Refrigerator Fig Preserves: An Easy Houston Recipe (No Pectin)

From the Garden Guy Kitchen · Houston, Texas

Sabrina’s Refrigerator Fig Preserves

A no-pectin, no-canning recipe for everyone whose Houston fig tree went a little wild this summer.

If you live anywhere around Houston and you have a fig tree, you already know the drill. For weeks you’re squinting at green figs, waiting. Then almost overnight the whole tree ripens at once, the mockingbirds and squirrels start their raid, and you’re standing in the kitchen with a colander of soft figs wondering what on earth to do with all of them.

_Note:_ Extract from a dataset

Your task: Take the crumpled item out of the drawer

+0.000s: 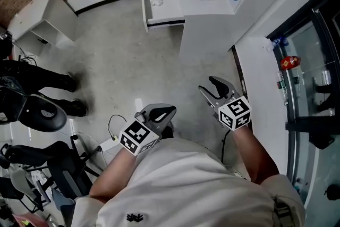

This is my answer. These fig preserves are simple, cozy, and very forgiving — no pectin, and no need to be fussy with the figs. Best of all, they’re refrigerator preserves, not a water-bath canning recipe, so there’s no special equipment, no processing, and no anxiety about seals. You cook it down, spoon it into jars, and keep them in the fridge.

Sabrina’s Refrigerator Fig Preserves

These fig preserves are simple, cozy, and very forgiving. You do not need pectin, and you do not need to be too fussy with the figs. This is a refrigerator preserve recipe, not a water-bath canning recipe, so the jars should be kept in the refrigerator.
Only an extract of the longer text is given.